#### What is required:
Search the entries below for the word "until" and copy every line where it appears.
[[ Data provided open ]]
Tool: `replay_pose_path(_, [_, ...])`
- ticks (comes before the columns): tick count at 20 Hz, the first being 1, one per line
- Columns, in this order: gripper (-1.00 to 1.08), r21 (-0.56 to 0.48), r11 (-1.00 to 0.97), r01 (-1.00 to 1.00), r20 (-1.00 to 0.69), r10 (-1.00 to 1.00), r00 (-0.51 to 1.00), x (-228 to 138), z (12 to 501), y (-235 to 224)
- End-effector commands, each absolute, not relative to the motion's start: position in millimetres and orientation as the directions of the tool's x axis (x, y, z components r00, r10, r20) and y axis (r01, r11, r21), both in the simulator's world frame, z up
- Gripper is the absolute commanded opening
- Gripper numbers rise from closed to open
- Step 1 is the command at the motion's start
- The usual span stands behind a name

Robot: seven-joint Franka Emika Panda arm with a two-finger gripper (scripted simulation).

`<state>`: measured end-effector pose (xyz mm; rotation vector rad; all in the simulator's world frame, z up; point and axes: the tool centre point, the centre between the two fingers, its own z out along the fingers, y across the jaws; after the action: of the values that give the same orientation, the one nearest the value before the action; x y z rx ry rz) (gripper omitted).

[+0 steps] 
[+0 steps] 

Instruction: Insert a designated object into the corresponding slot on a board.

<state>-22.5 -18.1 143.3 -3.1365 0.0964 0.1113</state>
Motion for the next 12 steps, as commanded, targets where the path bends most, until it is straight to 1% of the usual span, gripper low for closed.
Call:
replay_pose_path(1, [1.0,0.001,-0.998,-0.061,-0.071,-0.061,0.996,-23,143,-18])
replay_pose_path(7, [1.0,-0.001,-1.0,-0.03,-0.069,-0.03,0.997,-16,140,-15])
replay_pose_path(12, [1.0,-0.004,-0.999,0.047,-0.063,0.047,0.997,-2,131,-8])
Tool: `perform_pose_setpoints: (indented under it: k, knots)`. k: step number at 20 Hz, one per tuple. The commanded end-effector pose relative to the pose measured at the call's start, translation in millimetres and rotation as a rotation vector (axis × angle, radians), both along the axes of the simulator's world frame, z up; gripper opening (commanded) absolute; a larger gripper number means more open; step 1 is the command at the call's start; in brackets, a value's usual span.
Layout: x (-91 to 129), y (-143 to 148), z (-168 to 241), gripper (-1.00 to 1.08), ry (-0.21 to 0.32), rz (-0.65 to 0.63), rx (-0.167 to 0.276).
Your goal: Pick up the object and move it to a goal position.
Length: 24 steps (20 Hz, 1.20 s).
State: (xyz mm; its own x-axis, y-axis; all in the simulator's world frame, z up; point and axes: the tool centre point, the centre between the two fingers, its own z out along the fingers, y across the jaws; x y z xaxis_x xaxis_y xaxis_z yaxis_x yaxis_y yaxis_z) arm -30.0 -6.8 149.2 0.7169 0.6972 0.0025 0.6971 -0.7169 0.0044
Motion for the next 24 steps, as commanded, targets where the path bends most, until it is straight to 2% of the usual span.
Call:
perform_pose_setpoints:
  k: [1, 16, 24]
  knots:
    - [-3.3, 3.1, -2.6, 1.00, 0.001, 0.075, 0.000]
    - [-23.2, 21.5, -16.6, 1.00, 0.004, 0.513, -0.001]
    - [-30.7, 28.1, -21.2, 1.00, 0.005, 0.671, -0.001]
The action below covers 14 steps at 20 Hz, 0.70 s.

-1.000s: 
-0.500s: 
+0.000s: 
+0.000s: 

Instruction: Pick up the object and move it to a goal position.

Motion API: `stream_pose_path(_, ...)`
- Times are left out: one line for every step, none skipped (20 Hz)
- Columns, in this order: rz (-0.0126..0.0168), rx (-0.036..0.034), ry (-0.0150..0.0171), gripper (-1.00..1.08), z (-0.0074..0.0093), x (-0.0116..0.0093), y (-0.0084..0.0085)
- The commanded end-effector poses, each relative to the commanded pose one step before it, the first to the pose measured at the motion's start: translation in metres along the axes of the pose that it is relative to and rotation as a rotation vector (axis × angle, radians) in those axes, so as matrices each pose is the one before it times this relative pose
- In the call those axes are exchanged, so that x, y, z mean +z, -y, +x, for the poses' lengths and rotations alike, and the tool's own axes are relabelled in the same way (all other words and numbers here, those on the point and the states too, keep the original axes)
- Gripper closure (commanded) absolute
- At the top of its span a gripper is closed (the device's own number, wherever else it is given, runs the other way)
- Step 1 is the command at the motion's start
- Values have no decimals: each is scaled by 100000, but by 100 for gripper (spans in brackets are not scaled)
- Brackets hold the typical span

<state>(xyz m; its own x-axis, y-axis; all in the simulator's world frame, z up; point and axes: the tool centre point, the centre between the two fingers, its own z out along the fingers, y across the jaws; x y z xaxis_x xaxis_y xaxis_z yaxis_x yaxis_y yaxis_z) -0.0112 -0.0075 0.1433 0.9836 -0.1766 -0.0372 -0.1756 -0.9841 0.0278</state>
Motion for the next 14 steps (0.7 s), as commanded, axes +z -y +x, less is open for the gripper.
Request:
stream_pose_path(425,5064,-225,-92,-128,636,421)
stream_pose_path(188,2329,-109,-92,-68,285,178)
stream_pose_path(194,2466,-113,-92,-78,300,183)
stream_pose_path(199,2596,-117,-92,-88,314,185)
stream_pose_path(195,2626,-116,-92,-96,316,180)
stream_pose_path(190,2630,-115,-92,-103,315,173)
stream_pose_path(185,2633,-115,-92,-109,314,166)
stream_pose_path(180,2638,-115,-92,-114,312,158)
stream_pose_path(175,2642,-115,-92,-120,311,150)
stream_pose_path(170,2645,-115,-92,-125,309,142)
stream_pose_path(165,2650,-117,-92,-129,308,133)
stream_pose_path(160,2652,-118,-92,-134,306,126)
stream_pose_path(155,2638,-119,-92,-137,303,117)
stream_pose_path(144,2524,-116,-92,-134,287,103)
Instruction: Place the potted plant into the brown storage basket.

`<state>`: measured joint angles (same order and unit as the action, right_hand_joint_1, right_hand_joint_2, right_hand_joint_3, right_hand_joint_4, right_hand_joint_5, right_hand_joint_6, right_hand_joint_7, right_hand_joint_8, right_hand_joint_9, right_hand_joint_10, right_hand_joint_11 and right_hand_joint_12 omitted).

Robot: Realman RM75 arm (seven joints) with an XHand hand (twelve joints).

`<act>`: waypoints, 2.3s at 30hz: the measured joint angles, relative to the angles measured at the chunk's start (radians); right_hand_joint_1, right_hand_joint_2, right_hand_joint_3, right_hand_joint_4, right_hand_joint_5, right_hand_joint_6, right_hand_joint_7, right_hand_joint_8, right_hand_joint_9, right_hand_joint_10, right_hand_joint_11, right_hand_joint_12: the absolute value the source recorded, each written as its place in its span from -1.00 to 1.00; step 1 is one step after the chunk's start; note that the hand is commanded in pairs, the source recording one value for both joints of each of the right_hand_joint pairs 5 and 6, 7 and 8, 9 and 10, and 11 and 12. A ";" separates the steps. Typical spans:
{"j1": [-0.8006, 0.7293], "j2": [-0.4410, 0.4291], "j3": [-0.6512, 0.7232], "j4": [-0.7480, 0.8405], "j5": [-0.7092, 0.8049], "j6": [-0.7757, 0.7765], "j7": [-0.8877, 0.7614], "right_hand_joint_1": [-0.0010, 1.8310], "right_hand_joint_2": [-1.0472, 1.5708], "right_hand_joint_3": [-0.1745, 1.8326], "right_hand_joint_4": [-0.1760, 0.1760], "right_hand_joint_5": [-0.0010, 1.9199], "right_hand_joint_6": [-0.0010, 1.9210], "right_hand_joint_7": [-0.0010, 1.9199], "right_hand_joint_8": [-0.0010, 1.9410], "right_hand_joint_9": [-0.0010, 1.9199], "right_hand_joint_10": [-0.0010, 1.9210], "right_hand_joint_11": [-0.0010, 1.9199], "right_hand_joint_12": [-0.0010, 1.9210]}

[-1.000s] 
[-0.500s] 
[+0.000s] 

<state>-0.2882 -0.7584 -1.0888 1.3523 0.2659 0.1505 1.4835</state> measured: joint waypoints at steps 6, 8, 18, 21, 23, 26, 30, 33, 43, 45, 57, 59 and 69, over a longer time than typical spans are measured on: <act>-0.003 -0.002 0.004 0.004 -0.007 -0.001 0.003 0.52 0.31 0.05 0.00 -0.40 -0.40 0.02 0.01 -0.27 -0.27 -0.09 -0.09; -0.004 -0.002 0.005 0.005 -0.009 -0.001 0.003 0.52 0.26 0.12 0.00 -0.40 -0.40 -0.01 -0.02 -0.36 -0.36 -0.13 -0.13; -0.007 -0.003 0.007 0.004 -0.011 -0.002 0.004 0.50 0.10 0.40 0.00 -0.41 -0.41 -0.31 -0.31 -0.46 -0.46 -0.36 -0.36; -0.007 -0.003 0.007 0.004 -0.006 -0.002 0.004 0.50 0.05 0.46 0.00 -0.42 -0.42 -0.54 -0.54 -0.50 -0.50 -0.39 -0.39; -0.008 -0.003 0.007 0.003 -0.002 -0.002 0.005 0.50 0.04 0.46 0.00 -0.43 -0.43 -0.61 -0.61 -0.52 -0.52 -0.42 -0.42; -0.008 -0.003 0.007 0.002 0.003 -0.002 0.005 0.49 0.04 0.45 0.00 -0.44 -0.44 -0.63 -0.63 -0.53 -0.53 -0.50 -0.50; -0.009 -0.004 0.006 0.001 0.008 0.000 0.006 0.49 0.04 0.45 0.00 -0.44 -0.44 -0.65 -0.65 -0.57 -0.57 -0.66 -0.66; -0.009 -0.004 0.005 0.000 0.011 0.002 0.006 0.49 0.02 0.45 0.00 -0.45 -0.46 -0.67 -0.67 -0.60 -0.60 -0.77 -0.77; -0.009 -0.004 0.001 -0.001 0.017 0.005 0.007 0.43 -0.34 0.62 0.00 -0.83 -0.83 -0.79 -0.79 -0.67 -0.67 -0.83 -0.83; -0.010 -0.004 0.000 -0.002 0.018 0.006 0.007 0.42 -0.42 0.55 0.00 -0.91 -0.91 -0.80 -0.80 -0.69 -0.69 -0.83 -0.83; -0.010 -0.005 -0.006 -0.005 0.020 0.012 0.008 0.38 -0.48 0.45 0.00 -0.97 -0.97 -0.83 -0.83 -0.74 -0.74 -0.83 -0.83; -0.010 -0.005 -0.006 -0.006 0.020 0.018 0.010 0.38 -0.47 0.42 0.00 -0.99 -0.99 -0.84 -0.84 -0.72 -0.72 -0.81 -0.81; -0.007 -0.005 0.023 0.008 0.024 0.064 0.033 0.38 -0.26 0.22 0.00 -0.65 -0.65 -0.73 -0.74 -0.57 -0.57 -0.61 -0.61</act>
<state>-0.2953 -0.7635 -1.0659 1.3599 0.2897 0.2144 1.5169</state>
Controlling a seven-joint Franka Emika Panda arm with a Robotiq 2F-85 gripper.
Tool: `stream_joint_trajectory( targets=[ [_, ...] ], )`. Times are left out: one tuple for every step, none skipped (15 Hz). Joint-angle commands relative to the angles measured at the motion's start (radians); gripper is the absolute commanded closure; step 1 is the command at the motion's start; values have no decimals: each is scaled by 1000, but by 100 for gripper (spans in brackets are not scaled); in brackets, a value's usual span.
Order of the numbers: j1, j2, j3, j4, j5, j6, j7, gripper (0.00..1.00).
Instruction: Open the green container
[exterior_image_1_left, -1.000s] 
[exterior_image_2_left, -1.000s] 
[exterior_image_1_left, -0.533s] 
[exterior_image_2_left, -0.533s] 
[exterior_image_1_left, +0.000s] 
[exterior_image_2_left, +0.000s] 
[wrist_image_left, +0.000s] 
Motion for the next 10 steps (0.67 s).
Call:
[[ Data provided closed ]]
#### Answer below:
Motion for the next 12 steps, as commanded, targets where the path bends most, until it is straight to 1% of the usual span, gripper low for closed.
Motion for the next 24 steps, as commanded, targets where the path bends most, until it is straight to 2% of the usual span.

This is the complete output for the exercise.